- Born: November 11, 1809 New London
- Died: November 1881
- Occupations: Writer, newspaper editor, cleric, abolitionist, consul
- Spouse: Mary Andrews Denison

= Charles Wheeler Denison =

American cleric, author and newspaper editor

Charles Wheeler Denison (November 11, 1809, New London, Connecticut – November 14, 1881) was an American cleric, author and newspaper editor.

== Life ==
Before he was of age he edited a newspaper in his native town. He afterward became a clergyman, edited The Emancipator – the first antislavery journal published in New York – and took part in other similar publications. In 1853 he was U.S. consul in British Guiana. He spent some time among the operatives of Lancashire, England speaking in behalf of the National cause during the American civil war, and in 1867 edited an American paper in London, being at the same time pastor of Grove Road chapel, Victoria Park, London. During the last two years of the war he served as post chaplain in Winchester, Virginia, and as hospital chaplain in Washington.

He published "The American Village and other Poems" (Boston, 1845); "Paul St. Clair", a temperance story; "Out at Sea", poems (London, 1867); "Antonio, the Italian Boy" (Boston, 1873); "The Child Hunters", relating to the abuses of the pardon system (Philadelphia, 1877); and a series of biographies published during the war, including "The Tanner Boy" (Grant); "The Bobbin Boy" (Banks); and "Winfield, the Lawyer's Son" (Hancock).

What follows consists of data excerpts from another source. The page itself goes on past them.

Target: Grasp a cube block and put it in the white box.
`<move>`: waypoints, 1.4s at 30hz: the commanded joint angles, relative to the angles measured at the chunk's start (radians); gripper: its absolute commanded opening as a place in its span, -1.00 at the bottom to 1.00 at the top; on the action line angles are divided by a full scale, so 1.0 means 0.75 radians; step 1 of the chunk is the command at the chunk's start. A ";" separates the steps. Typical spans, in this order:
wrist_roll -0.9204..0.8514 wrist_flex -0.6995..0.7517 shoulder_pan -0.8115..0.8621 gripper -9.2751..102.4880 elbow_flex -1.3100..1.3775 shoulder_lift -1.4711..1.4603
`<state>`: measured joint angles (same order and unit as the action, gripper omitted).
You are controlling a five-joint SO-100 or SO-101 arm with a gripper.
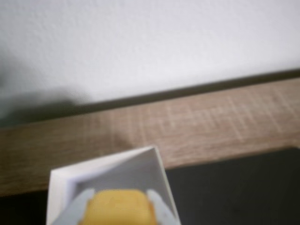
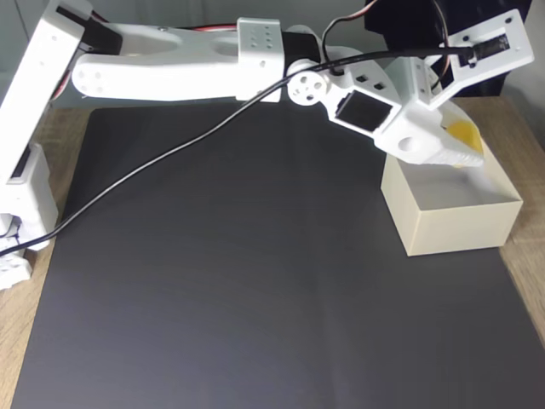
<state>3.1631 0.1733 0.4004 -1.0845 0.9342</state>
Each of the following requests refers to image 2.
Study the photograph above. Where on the white open box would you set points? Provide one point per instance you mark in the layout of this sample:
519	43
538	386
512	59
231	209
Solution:
460	230

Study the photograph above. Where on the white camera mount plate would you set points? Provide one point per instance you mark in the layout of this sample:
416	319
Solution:
519	42

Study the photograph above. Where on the black hanging cloth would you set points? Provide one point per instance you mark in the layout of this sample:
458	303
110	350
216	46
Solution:
396	25

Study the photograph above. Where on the yellow cube block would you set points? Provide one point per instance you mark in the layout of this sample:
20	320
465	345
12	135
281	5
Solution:
464	134

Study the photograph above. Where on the dark grey table mat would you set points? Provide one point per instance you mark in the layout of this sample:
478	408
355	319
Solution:
213	277

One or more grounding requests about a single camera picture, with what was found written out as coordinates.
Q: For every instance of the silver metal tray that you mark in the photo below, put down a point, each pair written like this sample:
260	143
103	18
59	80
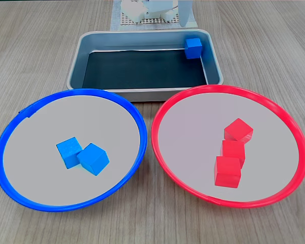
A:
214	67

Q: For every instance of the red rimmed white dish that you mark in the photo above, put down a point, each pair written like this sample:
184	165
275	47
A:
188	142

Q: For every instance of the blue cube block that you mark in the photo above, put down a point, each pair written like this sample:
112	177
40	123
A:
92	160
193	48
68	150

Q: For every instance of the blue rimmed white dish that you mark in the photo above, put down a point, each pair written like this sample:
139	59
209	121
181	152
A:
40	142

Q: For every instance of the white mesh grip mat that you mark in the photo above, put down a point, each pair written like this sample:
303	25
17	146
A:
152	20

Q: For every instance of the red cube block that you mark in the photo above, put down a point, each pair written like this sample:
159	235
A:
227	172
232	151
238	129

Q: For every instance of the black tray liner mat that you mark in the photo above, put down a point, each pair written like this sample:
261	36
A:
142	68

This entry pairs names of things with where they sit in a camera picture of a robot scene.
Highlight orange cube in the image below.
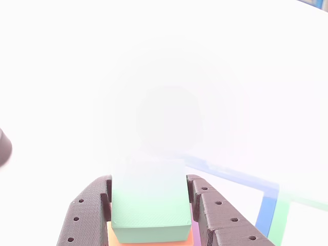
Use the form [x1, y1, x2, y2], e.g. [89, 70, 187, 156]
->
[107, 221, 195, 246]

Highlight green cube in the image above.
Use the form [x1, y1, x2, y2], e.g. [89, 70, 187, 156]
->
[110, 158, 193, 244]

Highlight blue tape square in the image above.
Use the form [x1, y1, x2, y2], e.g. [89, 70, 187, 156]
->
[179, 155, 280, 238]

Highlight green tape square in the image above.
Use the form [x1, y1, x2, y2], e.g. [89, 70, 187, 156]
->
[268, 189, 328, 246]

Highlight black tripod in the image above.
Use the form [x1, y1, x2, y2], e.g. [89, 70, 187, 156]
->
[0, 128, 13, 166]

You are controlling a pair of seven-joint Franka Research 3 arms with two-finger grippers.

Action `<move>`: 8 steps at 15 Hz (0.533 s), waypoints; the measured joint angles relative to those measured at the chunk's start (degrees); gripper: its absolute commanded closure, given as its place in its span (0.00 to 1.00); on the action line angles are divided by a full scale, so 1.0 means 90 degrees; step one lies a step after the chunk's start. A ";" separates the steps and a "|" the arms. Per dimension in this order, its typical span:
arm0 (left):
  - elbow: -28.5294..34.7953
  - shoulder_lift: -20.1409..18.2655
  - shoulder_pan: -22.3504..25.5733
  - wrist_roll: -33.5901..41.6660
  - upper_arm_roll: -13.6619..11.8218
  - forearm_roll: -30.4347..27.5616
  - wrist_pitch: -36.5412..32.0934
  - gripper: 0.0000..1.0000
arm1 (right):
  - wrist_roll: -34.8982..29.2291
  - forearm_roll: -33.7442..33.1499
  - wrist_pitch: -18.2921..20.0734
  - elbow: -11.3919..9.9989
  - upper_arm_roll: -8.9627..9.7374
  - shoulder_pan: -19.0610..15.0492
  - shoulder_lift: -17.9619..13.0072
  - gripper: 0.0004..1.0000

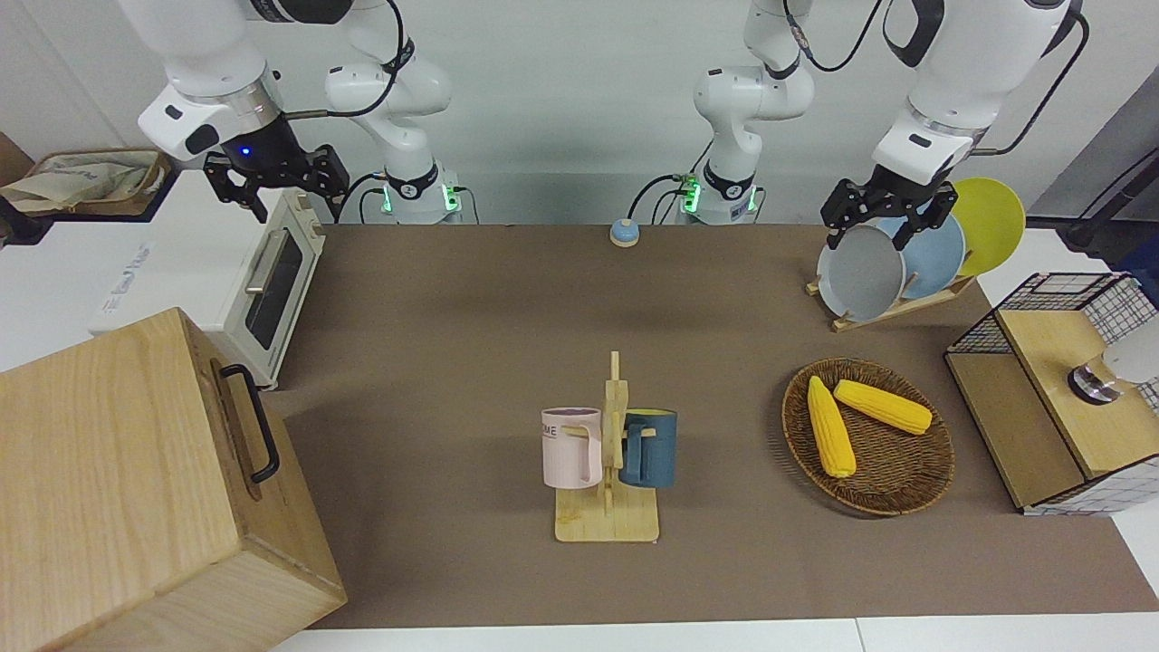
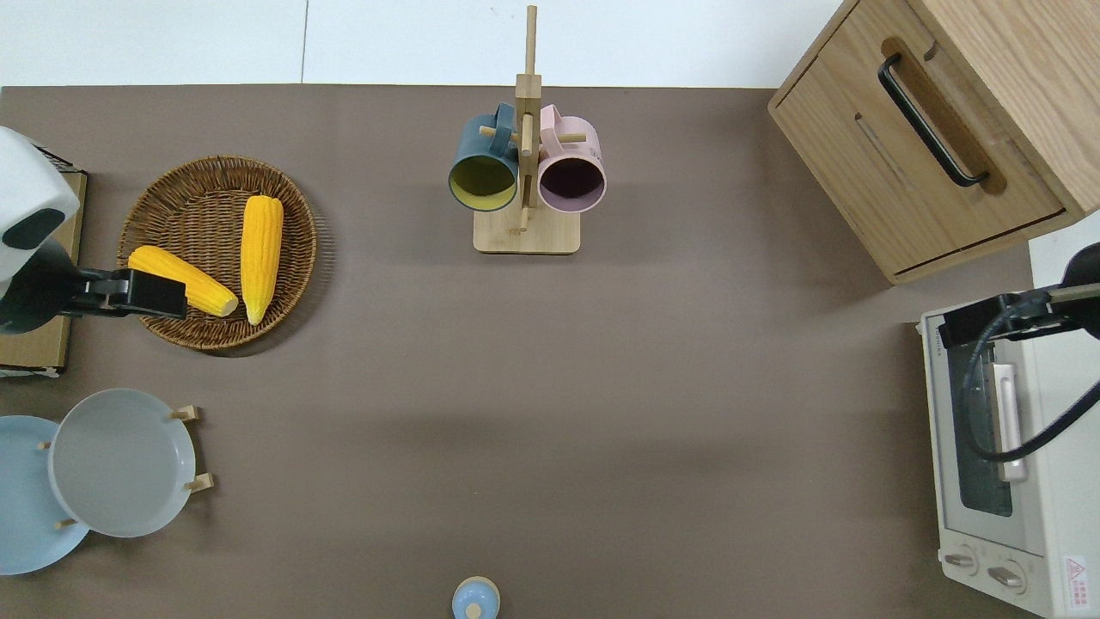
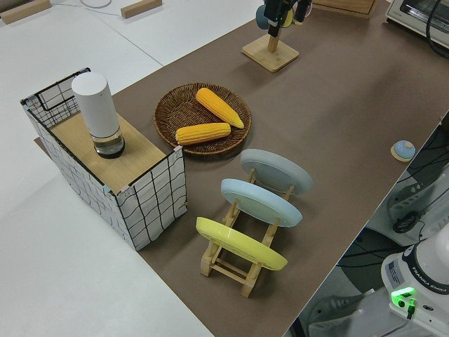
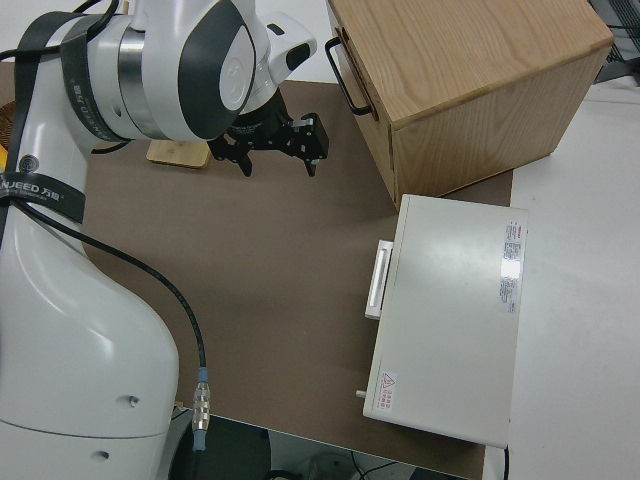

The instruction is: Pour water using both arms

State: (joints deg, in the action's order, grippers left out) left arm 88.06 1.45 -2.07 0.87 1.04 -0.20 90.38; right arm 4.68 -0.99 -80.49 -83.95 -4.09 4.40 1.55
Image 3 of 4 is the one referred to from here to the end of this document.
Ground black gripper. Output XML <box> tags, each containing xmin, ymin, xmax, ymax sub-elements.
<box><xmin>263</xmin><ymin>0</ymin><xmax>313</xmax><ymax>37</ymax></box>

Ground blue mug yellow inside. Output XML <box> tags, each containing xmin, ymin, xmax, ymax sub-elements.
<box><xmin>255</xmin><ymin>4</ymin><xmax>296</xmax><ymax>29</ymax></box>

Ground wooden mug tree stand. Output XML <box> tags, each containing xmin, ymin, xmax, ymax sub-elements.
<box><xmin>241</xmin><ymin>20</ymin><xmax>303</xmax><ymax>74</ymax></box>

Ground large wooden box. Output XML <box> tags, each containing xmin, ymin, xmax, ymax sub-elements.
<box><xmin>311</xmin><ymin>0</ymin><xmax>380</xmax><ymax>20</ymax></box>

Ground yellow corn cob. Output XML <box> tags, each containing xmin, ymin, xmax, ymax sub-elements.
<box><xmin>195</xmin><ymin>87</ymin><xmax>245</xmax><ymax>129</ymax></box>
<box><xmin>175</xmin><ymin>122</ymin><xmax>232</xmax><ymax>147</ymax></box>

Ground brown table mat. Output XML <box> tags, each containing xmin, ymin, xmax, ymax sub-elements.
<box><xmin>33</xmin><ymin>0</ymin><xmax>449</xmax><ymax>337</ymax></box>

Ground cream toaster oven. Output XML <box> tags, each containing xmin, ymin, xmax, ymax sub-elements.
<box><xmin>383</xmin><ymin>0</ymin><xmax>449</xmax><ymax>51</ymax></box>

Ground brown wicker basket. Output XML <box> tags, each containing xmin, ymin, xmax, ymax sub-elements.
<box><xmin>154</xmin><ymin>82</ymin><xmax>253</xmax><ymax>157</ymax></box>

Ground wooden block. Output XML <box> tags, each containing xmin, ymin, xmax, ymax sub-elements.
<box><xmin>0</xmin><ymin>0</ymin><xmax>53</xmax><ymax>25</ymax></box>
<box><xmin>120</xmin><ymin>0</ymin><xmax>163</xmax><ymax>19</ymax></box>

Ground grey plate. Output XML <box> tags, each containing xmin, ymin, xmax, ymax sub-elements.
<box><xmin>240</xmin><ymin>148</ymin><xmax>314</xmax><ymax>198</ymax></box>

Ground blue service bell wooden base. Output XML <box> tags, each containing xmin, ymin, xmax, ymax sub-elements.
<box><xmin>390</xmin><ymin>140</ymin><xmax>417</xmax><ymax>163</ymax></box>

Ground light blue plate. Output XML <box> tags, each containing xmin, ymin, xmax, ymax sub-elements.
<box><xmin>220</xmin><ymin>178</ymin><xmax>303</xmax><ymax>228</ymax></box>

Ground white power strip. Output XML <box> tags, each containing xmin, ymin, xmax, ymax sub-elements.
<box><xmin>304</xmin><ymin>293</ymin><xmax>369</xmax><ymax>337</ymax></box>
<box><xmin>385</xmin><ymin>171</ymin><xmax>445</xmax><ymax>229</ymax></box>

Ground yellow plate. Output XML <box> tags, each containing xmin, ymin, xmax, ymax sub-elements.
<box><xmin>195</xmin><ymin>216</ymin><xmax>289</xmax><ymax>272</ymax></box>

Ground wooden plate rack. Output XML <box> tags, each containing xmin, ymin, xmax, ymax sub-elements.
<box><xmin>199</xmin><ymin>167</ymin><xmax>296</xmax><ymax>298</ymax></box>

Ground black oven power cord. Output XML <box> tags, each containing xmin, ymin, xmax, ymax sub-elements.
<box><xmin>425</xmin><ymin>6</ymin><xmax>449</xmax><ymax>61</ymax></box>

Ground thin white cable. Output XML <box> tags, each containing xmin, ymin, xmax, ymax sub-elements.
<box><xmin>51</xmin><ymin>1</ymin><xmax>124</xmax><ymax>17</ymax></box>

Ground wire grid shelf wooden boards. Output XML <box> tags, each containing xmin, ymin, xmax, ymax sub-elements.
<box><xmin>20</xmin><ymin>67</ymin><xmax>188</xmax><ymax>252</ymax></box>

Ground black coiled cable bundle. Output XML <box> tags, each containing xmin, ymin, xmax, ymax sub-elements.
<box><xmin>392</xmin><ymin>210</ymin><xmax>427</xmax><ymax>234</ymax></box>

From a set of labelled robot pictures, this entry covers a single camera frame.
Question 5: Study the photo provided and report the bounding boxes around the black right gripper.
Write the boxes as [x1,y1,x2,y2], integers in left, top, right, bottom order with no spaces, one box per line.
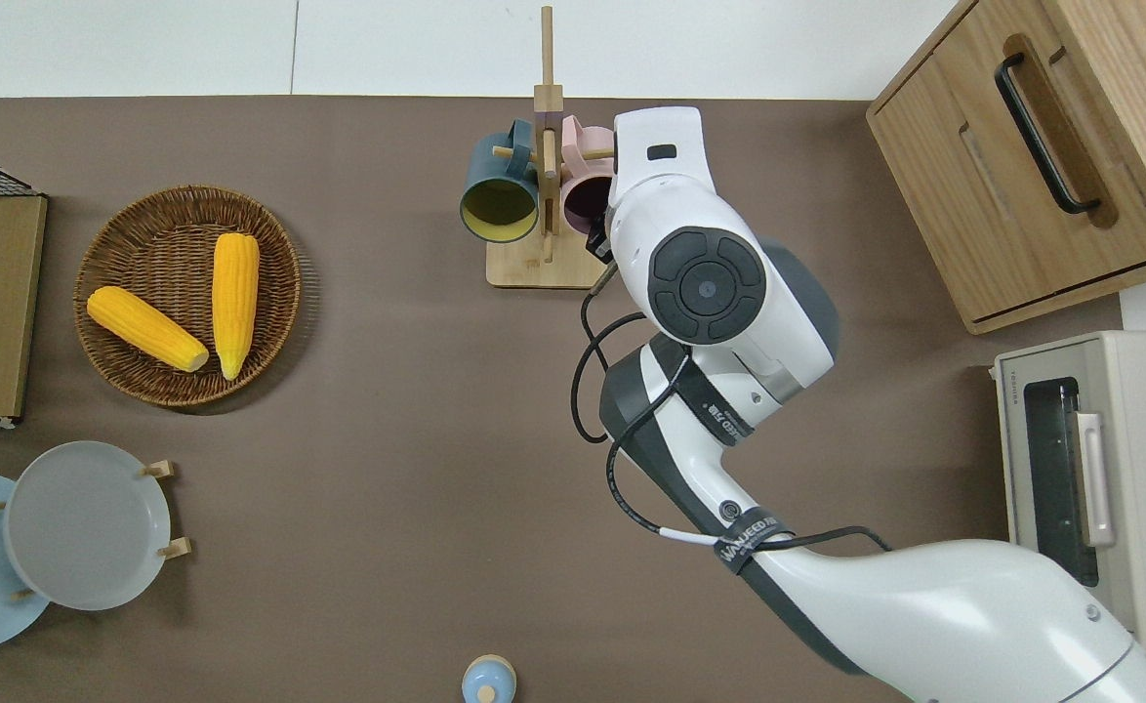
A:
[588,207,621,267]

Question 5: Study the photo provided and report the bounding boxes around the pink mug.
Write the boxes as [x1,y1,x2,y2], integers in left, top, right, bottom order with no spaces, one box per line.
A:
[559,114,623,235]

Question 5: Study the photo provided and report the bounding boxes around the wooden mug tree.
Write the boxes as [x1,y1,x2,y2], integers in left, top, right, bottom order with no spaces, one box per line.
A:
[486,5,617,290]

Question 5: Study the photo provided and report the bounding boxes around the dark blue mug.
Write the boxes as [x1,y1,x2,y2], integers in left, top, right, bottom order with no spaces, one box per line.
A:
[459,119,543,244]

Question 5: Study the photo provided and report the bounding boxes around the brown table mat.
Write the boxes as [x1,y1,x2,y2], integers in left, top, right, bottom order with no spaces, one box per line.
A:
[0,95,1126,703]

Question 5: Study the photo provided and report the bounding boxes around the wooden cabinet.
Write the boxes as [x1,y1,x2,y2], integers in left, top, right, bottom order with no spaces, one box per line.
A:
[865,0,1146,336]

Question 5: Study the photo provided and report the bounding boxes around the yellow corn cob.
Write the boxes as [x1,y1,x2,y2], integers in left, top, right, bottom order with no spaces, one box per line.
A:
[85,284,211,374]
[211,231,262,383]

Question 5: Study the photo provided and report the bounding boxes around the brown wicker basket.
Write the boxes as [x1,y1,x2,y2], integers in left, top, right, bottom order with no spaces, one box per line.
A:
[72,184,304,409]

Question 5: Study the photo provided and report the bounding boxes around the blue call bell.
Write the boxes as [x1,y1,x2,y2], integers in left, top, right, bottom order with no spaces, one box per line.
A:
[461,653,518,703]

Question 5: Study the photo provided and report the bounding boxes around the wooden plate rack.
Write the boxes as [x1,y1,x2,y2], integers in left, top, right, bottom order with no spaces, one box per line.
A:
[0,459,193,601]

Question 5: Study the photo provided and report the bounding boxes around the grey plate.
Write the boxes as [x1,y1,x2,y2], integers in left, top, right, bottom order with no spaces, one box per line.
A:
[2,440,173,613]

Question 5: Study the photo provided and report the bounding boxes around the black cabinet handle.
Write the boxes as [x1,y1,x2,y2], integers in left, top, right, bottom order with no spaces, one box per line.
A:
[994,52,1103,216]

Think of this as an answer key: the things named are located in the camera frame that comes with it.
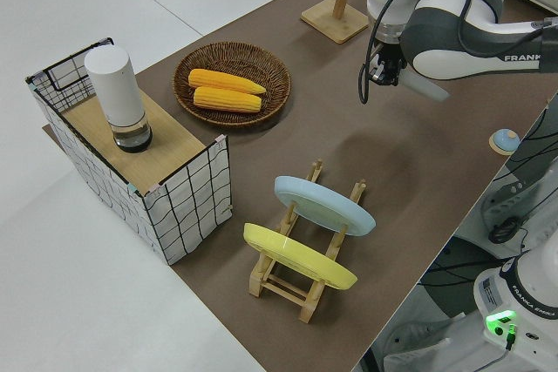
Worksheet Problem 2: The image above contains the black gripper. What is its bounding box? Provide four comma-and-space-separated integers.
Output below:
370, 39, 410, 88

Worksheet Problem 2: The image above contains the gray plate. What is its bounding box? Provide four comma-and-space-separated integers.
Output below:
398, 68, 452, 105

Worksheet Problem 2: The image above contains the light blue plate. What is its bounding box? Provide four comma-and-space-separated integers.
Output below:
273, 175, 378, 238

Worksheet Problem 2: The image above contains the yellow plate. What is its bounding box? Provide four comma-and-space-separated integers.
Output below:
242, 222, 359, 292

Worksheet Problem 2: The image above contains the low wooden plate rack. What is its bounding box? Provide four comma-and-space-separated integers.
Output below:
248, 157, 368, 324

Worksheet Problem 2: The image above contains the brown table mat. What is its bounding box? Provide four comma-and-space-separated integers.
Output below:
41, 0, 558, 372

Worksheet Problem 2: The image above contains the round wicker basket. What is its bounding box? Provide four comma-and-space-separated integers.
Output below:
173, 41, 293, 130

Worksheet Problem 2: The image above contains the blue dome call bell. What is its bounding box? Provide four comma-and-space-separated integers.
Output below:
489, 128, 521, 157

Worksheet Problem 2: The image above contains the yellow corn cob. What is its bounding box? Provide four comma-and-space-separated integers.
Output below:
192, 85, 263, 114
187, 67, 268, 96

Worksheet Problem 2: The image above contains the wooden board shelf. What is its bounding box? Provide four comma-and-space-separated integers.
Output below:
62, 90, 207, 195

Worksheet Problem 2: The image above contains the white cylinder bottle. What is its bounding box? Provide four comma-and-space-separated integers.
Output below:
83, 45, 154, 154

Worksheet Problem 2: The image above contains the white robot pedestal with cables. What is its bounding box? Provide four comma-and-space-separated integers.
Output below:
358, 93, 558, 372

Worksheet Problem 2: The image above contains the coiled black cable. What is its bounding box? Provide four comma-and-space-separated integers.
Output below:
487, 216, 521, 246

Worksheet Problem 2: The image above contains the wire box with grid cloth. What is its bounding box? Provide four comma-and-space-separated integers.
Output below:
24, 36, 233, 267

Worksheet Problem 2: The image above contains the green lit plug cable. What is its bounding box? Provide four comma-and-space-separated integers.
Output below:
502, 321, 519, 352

His wife, Mary Andrews, author, born in Cambridge, Massachusetts, May 26, 1826, became connected, on her marriage to Denison, with the Olive Branch, of which he was assistant editor. She continued to contribute to magazines, and, when living in British Guiana, wrote tropical sketches for American periodicals. She also contributed to English magazines while in London. Her books are mostly tales of home life, and include "Home Pictures", a collection of sketches written for periodicals (New York, 1853); "Gracie Amber" (1857); "Old Hepsey, a Tale of the South" (1858); "Opposite the Jail" (1858); "The Lovers' Trials" (Philadelphia, 1865); "Annie and Teely" (1869); "That Husband of Mine," an anonymous book, which reached a sale of over 200,000 copies in a few weeks (Boston, 1874); "That Wife of Mine" (1877); "Rothmell" (1878); "Mr. Peter Crewett" (1878); "His Triumph" (1883); "What One Boy can Do" (1885); and numerous Sunday school books.